En esa Madre Virgen, Madre de Dios, toda santa, y en ese Niño, su Hijo, Hijo único de Dios, inicia pone su morada entre nosotros, acampa entre los hombres. Esa nueva relación seguida con la fe, con fidelidad y sencillez, da un valor y significado nuevos a lo que el hombre es y a todo lo que hace, y cambia en el tiempo el corazón del hombre, ensanchándolo, vivificándolo, en la esperanza a la medida del Espíritu de Dios, que gime con dolores de parto anhelando la nueva creación -cielos nuevos y tierra nueva- con un corazón nuevo, capaz de amor y de misericordia. El hombre, por la misericordia de Dios, comienza como a despertar, como dice el himno que cantamos a la Virgen, “reviu” “revive”; y así se expresa en esa vida nueva, desconocida, como la que describe y a la que exhorta san Pablo:”Presentaos como culto, como ofrenda viva y agradable a Dios, ofrecedle el culto razonable; no os ajustéis a este mundo, sino transformaos y renovaos en la manera de pensar para descubrir la voluntad de Dios, lo que le agrada, lo bueno, lo perfecto, lo santo; servid constantemente al Señor, sed cariñosos unos con otros y estimad más a los demás que a uno mismo, contribuid a las necesidades del Pueblo de Dios, practicad la hospitalidad; bendecid a los que os persiguen y no maldigáis; sed solidarios: estad alegres con los que ríen y llorad con los que lloran; tened igualdad de trato, poneos al nivel de la gente sencilla”. Esta es la verdad y esta es la vida nueva que nos mantiene en la esperanza que conduce a la alegría. ¡Qué distinto, qué nuevo! es esto, comparado con nuestro mundo envejecido por no abrirse y acoger esa novedad que se inicia en la Encarnación del Hijo de Dios en el seno de la siempre virgen María y culmina en el misterio pascual de la cruz y la resurrección. Cuando el hombre acoge esta novedad empieza a ser capaz de tener misericordia consigo mismo y con todos, y a amar a todos con el amor nuevo que brota de Dios sin límites ni riberas, y que se vuelca especialmente con los desamparados y desheredados, con los que se hallan en el mayor desamparo de la soledad y de la muerte.

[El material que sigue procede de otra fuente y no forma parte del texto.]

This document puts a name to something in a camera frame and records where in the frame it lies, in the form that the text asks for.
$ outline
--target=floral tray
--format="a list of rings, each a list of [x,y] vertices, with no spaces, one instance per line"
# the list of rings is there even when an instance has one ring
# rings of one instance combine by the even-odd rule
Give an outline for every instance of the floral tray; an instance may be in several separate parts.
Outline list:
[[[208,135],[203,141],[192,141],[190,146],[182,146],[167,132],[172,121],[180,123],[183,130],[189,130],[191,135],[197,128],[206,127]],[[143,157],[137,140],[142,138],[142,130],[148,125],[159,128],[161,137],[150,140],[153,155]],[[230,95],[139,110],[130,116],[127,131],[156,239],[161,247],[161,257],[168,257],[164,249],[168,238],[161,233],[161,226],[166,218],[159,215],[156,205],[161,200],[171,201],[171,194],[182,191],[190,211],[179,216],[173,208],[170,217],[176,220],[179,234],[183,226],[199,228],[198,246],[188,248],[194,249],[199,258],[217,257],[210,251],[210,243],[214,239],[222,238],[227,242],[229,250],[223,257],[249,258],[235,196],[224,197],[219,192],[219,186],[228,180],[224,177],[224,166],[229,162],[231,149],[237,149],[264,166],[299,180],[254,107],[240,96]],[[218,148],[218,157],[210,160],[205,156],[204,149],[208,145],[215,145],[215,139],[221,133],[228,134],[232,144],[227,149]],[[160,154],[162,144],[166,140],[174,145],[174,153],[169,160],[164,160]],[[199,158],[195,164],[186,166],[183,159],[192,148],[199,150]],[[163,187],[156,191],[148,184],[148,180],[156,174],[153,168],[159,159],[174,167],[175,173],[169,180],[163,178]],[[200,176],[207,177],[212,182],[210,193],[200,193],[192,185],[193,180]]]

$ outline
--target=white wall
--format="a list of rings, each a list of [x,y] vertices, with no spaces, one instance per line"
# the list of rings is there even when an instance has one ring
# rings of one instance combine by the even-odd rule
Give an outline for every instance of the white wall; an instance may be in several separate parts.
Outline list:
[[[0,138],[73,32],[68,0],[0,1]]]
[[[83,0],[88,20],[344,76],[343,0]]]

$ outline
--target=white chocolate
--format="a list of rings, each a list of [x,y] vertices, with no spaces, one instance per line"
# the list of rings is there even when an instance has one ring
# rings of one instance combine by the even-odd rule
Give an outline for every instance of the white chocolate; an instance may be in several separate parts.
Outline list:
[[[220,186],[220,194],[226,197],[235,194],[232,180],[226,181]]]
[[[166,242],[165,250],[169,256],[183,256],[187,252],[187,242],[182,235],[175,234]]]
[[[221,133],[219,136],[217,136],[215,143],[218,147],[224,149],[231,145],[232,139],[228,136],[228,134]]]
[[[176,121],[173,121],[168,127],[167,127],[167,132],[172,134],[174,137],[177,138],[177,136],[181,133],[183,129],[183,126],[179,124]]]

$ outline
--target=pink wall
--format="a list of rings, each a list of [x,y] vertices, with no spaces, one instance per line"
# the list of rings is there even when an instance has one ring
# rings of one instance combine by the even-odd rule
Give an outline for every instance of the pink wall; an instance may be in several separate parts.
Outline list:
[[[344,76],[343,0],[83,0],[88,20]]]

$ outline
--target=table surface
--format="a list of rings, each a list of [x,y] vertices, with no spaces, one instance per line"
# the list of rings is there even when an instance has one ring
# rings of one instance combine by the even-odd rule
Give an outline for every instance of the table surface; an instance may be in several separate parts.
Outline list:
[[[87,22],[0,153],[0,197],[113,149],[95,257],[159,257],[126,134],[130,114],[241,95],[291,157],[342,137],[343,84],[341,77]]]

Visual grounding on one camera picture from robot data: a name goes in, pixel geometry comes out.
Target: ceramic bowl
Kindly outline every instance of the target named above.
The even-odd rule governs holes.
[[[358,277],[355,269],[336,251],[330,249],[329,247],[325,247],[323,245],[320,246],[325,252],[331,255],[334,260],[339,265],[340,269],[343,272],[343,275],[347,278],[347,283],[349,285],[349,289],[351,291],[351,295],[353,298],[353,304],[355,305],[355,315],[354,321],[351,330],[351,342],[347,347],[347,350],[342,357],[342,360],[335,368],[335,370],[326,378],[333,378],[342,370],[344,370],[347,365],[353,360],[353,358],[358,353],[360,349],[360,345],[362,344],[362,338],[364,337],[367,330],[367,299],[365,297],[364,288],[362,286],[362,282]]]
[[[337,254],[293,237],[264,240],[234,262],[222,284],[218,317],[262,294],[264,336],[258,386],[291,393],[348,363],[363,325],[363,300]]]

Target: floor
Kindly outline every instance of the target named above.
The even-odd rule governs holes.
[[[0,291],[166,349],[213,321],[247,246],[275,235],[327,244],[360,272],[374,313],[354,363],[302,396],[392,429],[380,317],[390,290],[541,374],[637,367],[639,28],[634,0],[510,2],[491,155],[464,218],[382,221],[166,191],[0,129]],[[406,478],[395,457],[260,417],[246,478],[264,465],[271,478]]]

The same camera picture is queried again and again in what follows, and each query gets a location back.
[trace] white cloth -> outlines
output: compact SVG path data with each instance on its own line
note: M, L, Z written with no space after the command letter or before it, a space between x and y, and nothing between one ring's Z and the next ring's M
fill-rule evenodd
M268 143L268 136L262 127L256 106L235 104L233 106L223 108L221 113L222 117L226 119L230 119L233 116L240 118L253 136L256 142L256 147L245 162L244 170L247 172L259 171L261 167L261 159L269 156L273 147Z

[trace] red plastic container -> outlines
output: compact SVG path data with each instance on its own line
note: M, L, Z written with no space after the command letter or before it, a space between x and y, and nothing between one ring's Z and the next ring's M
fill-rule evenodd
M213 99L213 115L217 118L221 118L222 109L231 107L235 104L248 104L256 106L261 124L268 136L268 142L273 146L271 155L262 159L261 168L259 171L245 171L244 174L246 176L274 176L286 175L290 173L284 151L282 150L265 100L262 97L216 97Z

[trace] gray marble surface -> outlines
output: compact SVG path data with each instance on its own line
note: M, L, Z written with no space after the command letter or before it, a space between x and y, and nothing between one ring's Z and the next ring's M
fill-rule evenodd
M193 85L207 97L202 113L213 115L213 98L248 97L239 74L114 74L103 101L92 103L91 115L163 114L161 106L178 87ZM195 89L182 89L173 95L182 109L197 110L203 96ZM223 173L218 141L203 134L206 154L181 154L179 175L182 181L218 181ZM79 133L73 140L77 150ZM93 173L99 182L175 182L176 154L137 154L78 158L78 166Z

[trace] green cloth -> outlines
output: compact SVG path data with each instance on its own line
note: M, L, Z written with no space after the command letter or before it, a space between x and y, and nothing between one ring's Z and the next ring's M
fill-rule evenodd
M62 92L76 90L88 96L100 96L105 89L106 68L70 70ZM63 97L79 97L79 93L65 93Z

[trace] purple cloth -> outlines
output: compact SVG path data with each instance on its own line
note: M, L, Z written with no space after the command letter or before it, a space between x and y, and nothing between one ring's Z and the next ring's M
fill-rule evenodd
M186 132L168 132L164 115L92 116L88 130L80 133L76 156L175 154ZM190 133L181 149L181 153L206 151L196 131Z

Son signos de resurrección y de vida nueva, de Pascua, a la que tan ligada está la tierna devoción del pueblo valenciano hacia su Mare dels Desamparats. Todos son signos de la nueva presencia de Dios, de la presencia nueva de Jesucristo resucitado hasta el final de los siglos en su Iglesia, de la que su Madre es signo, modelo y anticipo. Son signos así mismo de la presencia del Espíritu Santo que nos hace ser hombres nuevos, como lo hizo con María, la mujer nueva, la nueva Eva, la criatura humana nueva enteramente, llena de gracia, que en el desamparo de la Cruz, de los padecimientos y angustias de los hombres, nos es dada como Madre de misericordia, llena del amor infinito de Dios, fiel esclava suya para hacer la voluntad de Dios, ser cumplidora y comunicadora fiel de ese amor a sus hijos, con los que tanto se identifica el Niño, que lleva en sus brazos con la cruz, y que en la Cruz ha consumado y cumplido el designio del Padre con un amor sin límites y hasta el extremo. ¡Valencianos, muy queridos, unidos, muy unidos todos a la fiesta religiosa y de fe de Nuestra Señora de los Desamparados! Vuestro Arzobispo os quiere, reza por todos vosotros e implora la bendición de Dios sobre todos los valencianos. Rezad y atended, acompañad a los enfermos, rogad por las misiones y los misioneros. Desde esta página debo recordaros a todos que en este día comienza el Año Jubilar Mariano por el Centenario de la coronación, en 1923 y comienza también con este gran pregón de fe que es la gran misión diocesana en la que la Virgen nos dice lo mismo que en Caná: HACED LO QUE ÉL OS DIGA.